In 1937, Drucker married Doris Schmitz, a classmate from the University of Frankfurt, and the couple moved to the United States. He wrote as a freelance journalist for Harper’s and The Washington Post, taught part time at Sarah Lawrence College, and later became a professor of politics and philosophy at Bennington College from 1942 to 1949. During World War II, he also consulted on international economic policy for the Board of Economic Warfare, and in 1943 he became a naturalized U.S. citizen. His first book, The End of Economic Man, appeared in 1939 as a contemporary analysis of the rise of fascism.

Drucker is best known for making management a serious field of study and practice. From 1950 to 1971, he was a professor of management at New York University. In 1954 he published The Practice of Management, a book he set out to write after finding few books specifically about business management in the General Electric library at Crotonville, New York. He helped popularize management by objectives and self-control, and in 1959 coined the term “knowledge worker.” Later, he regarded knowledge-worker productivity as the next frontier of management. His writings also anticipated developments such as privatization, decentralization, Japan’s rise as an economic world power, the importance of marketing, and the emergence of the information society with its need for lifelong learning.
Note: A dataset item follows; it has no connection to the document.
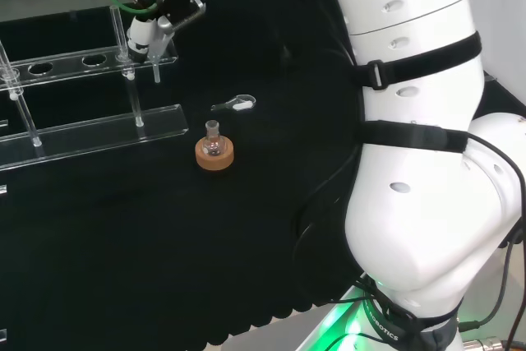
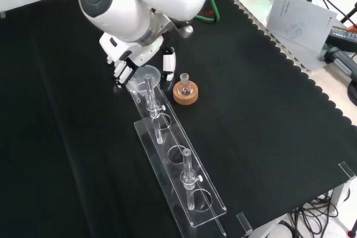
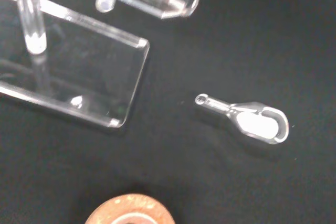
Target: Pick up the funnel from the transparent funnel stand.
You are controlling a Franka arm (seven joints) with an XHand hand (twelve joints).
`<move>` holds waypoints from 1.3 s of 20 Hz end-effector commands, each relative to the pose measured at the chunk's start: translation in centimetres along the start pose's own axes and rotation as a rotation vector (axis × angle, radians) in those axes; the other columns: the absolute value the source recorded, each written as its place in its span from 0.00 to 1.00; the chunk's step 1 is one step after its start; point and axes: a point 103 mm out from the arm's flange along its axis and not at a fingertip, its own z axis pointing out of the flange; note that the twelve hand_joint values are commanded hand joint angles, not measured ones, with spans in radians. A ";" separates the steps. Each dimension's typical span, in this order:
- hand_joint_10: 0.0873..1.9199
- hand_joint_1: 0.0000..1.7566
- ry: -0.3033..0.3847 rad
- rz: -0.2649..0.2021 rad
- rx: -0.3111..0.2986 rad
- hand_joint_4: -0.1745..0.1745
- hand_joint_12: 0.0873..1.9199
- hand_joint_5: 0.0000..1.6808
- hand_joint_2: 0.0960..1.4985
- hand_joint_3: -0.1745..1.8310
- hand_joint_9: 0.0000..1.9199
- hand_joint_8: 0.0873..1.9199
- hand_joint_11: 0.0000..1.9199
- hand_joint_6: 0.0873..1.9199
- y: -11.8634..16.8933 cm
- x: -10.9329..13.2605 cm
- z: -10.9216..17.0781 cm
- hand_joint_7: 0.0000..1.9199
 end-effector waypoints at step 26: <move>0.42 0.37 -0.116 0.224 -0.240 0.21 0.61 0.30 0.53 0.32 0.53 0.46 0.35 0.30 -16.6 -1.8 -4.8 0.36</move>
In 1971, Drucker moved to California, where he helped develop one of the country’s first executive MBA programs for working professionals at Claremont Graduate University. From then until his death, he was the Clarke Professor of Social Science and Management at Claremont, teaching his last class in 2002 at age 92 and continuing to consult for businesses and nonprofit organizations well into his nineties. His work stayed close to people: how organizations can bring out their best, and how workers can find community and dignity in large institutions. That is why a line such as “The best way to predict the future is to create it” still feels at home beside his name. It sounds practical, active, and human.